Step 2: Grind the Moong Dal and Rice
Once the dal and rice have soaked, it’s time to grind them into a smooth batter. First, in a mixer grinder, add the soaked moong dal and methi seeds. Add just a small amount of water at a time to grind the mixture into a thick but flowing batter. Once done, transfer the ground dal to a large bowl.
Next, in the same grinder, add the soaked rice. Again, add small amounts of water to grind the rice into a thick batter. Combine the ground rice with the moong dal batter in the same bowl.
Step 3: Add Salt and Ferment the Batter
Now, add 2 teaspoons of salt to the batter and mix well. Cover the bowl with a clean cloth or lid and let the batter ferment for 8 hours or overnight at room temperature. The fermentation process helps develop the batter’s tangy flavor and airy texture. After fermentation, give the batter a gentle stir.
Step 4: Prepare Moong Dal Dosa
Once your batter is ready, it’s time to cook the dosa. Preheat a non-stick tawa (griddle) or flat pan over medium heat. Drizzle a little sunflower oil to grease the surface. Pour a ladleful of the batter onto the tawa, spreading it out in a circular motion to form a thin, even layer.
Add a little ghee around the edges of the dosa to help it crisp up. Allow it to cook for 3-4 minutes, or until the top of the dosa turns golden brown and crispy. Gently flip the dosa and cook the other side for an additional 30 seconds to 1 minute.
Once cooked, flip it again, fold it into half, and serve immediately.

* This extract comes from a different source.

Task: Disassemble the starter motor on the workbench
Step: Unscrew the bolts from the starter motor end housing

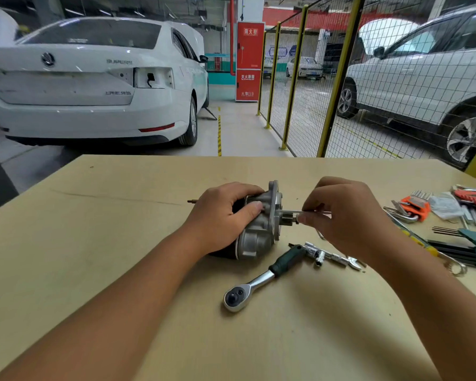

Step 5: Serve the Moong Dal Dosa
Moong Dal Dosa is traditionally served with various accompaniments such as tomato onion chutney, coconut chutney, and sambar. These additions complement the flavors of the dosa and make it a wholesome, satisfying meal.
Tips for the Best Moong Dal Dosa
- Fermentation: Ensure that the batter is properly fermented. If your kitchen is too cold, you can place the batter in the oven with the light on to maintain a warm environment for fermentation.
- Consistency: The batter should be thick, but not too stiff. It should spread easily on the tawa but not run. Adjust the water if necessary.
- Toppings: You can add grated ginger, cumin seeds, or chopped green chilies to the batter for an extra kick of flavor.
- Storage: Leftover batter can be stored in an airtight container in the refrigerator for up to 4-5 days. Always stir gently before using.
Why You’ll Love This Moong Dal Dosa Recipe
Moong Dal Dosa is a nutritious alternative to regular dosas, thanks to the protein-packed moong dal. The dosa is crispy, light, and full of flavor, making it a perfect choice for those looking for a balanced, diabetic-friendly meal. The subtle addition of ginger gives it a lovely zing, while the fermentation process enhances its taste and texture. Whether you’re having it for breakfast, brunch, or a quick dinner, Moong Dal Dosa is guaranteed to satisfy your cravings!
Enjoy this wholesome dish with your favorite chutneys and sambar, and experience the magic of South Indian flavors right at home.
Nutritional Benefits of Moong Dal Dosa
- Rich in Protein: Moong dal is an excellent source of plant-based protein, making this dosa a great option for vegetarians and those looking to boost their protein intake.
- Low Glycemic Index: The ingredients used in this dosa, especially moong dal and rice, have a low glycemic index, making it suitable for diabetics or anyone looking to manage their blood sugar levels.
- Digestive Health: The fermentation of the batter not only enhances the flavor but also aids in digestion, thanks to the growth of healthy probiotics.
Make Moong Dal Dosa a regular part of your diet for a delicious, healthy meal option that will leave you feeling energized and satisfied!
This Moong Dal Dosa Recipe is an excellent choice for a nutritious, light breakfast or a quick and easy dinner. With its simple ingredients and easy steps, you can enjoy a South Indian classic right in your own kitchen. Whether you are new to making dosas or a seasoned pro, this recipe will not disappoint!